Department of Rehabilitation Medicine, Asan Medical Center, University of Ulsan College of Medicine, 88 Olympic-ro 43-gil, Songpa-gu, Seoul, 05505, South Korea.
Department of Radiology and Research Institute of Radiology, Asan Medical Center, University of Ulsan College of Medicine, 88 Olympic-ro 43-gil, Songpa-gu, Seoul, 05505, South Korea.
Support Care Cancer. 2020 Apr;28(4):1913-1918. doi: 10.1007/s00520-019-04997-6. Epub 2019 Jul 30.

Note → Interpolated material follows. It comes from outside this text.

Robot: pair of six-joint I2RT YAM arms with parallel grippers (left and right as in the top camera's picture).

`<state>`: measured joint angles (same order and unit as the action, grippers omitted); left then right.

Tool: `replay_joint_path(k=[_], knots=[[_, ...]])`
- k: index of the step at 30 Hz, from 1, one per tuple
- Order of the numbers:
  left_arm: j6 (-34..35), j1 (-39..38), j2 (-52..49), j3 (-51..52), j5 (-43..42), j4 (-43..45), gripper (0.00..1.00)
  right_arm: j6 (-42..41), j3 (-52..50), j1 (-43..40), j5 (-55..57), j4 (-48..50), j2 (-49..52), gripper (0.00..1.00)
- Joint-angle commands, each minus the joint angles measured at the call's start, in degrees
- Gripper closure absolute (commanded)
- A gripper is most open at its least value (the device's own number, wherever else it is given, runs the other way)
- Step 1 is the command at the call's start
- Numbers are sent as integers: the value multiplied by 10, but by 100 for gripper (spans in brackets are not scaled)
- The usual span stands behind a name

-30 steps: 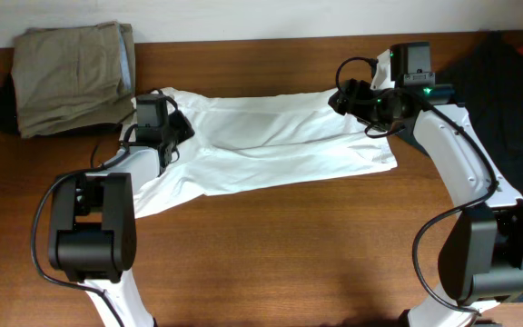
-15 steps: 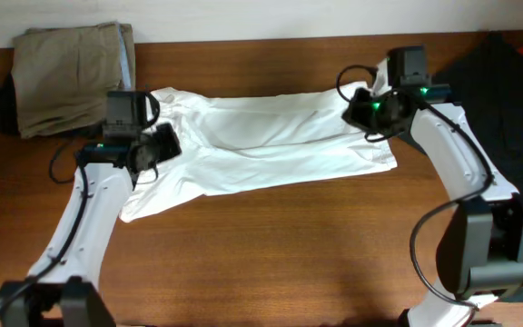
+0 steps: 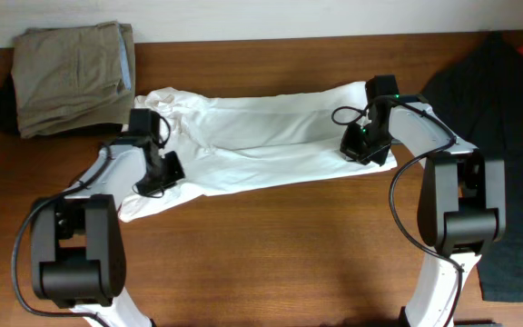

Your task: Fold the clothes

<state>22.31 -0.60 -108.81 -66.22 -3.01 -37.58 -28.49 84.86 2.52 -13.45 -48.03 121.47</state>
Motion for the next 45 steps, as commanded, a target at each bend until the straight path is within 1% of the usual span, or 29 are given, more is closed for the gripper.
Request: replay_joint_path(k=[1, 2, 5, 9, 13, 16, 20, 21, 22, 23, 24, 25, 27, 28, 29, 30, 31, 32, 33, 35, 36, 39, 42, 43, 45], knots=[[10, 43, -14, 6, 19, -6, 97, -5, -5, -14, 30, -26, 19, 94], [10, 50, -18, 6, 19, -9, 97, -5, -5, -16, 34, -36, 19, 96], [10, 67, -44, 6, 13, -30, 100, -5, -5, -16, 65, -78, 19, 96], [67, 76, -47, 6, -16, -127, 100, -5, -5, -15, 67, -138, 15, 96], [86, 76, -29, 6, -17, -193, 100, -15, -5, -15, 112, -203, -4, 96], [103, 76, 28, 6, -17, -217, 100, -27, -5, -15, 129, -227, -51, 96], [102, 76, 148, 6, -14, -217, 100, -24, -5, -15, 131, -213, -155, 96], [83, 76, 190, 6, -15, -202, 93, -19, -4, -15, 131, -189, -192, 89], [73, 76, 211, 6, -15, -187, 69, -18, -3, -15, 130, -170, -211, 45], [65, 76, 229, 6, -17, -171, 49, -17, -3, -15, 130, -148, -226, 6], [63, 76, 245, 6, -23, -144, 21, -15, 0, -15, 124, -116, -244, 1], [63, 75, 256, 5, -33, -115, 13, -6, 8, -15, 113, -98, -247, 1], [63, 63, 260, -3, -78, -60, 14, 12, 20, -15, 54, -49, -246, 1], [63, 54, 260, -7, -87, -30, 15, 26, 20, -15, -9, -7, -246, 1], [62, 43, 260, -7, -86, 7, 15, 25, 20, -14, -49, 28, -246, 1], [47, 33, 256, -7, -86, 46, 15, 25, 20, -14, -83, 66, -244, 1], [9, 18, 248, -7, -86, 97, 15, 25, 20, -13, -110, 86, -243, 1], [-42, 5, 234, -7, -79, 143, 16, 30, 19, -9, -110, 78, -242, 1], [-84, -2, 220, -7, -55, 169, 15, 44, 16, -2, -102, 64, -241, 1], [-135, -8, 181, -7, 37, 203, 13, 72, 14, 7, -87, 37, -233, 1], [-135, -7, 162, -7, 65, 212, 8, 73, 14, 9, -76, 32, -228, 1], [-149, 0, 83, -7, 73, 233, 6, 73, 14, 9, -69, 32, -222, 1], [-153, 1, 31, -7, 68, 272, 6, 73, 14, 9, -69, 33, -221, 1], [-156, 1, 20, -7, 54, 283, 6, 73, 14, 9, -69, 33, -220, 1], [-156, 1, 11, -7, 54, 303, 7, 73, 14, 8, -66, 33, -220, 1]])
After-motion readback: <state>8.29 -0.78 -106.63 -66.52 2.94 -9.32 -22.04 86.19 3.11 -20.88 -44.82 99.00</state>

Brachial plexopathy in cancer patients is a rare but significant complication that causes pain and disability of the upper extremities. Clinical features of breast cancer patients with metastatic brachial plexopathy (MBP) have not been studied. We aimed to investigate the characteristics of MBP in breast cancer patients.
We retrospectively reviewed medical records of patients with breast cancer with MBP who visited Asan Medical Center from 2000 to 2016; we enrolled 44 patients. We comprehensively reviewed the characteristics, range of metastatic lymph nodes, initial symptoms, location, and severity of brachial plexus injury by electrodiagnostic study, radiologic findings, and associated complications.
The mean age of patients with MBP was 51.9 ± 9.3 years; 25% were diagnosed with stage IV breast cancer at initial diagnosis. Weakness was the most common initial symptom of MBP (52.3%). Most patients showed limitation of shoulder range of motion and pain; 66% of patients exhibited malignant lymphedema. Forty-one patients were evaluated by electromyography; upper nerve trunk involvement (22.0%) was more frequent than lower nerve trunk involvement (9.8%). Nineteen patients underwent brachial plexus MRI, and supraclavicular area (SCA) metastasis was most frequent (57.9%). Sixteen patients were examined by both brachial plexus MRI and electromyography; patients with SCA metastasis exhibited significantly more frequent malignant lymphedema (p = 0.019) and upper nerve trunk involvement (p = 0.035), compared with patients with non-SCA metastasis.
Our study revealed clinical features of MBP in breast cancer patients. Additional diagnostic evaluation focused on metastasis or aggravated metastatic tumor is needed when breast cancer patients are diagnosed with brachial plexopathy.
癌症患者的臂丛神经病是一种罕见但严重的并发症,可导致上肢疼痛和残疾。转移性臂丛神经病(MBP)乳腺癌患者的临床特征尚未得到研究。我们旨在探讨乳腺癌患者 MBP 的特征。
我们回顾性分析了 2000 年至 2016 年期间在 Asan 医疗中心就诊的患有 MBP 的乳腺癌患者的病历;共纳入 44 例患者。我们全面回顾了患者的特征、转移性淋巴结范围、首发症状、臂丛神经损伤的位置和严重程度,通过电诊断研究、影像学发现以及相关并发症进行评估。
MBP 患者的平均年龄为 51.9±9.3 岁;25%的患者在初始诊断时被诊断为 IV 期乳腺癌。无力是 MBP 最常见的首发症状(52.3%)。大多数患者表现为肩关节活动受限和疼痛;66%的患者出现恶性淋巴水肿。41 例患者接受了肌电图检查;上神经干受累(22.0%)比下神经干受累(9.8%)更为常见。19 例患者接受了臂丛 MRI 检查,锁骨上区(SCA)转移最为常见(57.9%)。16 例患者同时接受了臂丛 MRI 和肌电图检查;与非 SCA 转移患者相比,SCA 转移患者恶性淋巴水肿(p=0.019)和上神经干受累(p=0.035)更为常见。
本研究揭示了乳腺癌患者 MBP 的临床特征。当乳腺癌患者被诊断为臂丛神经病时,需要额外的针对转移或加重转移瘤的诊断评估。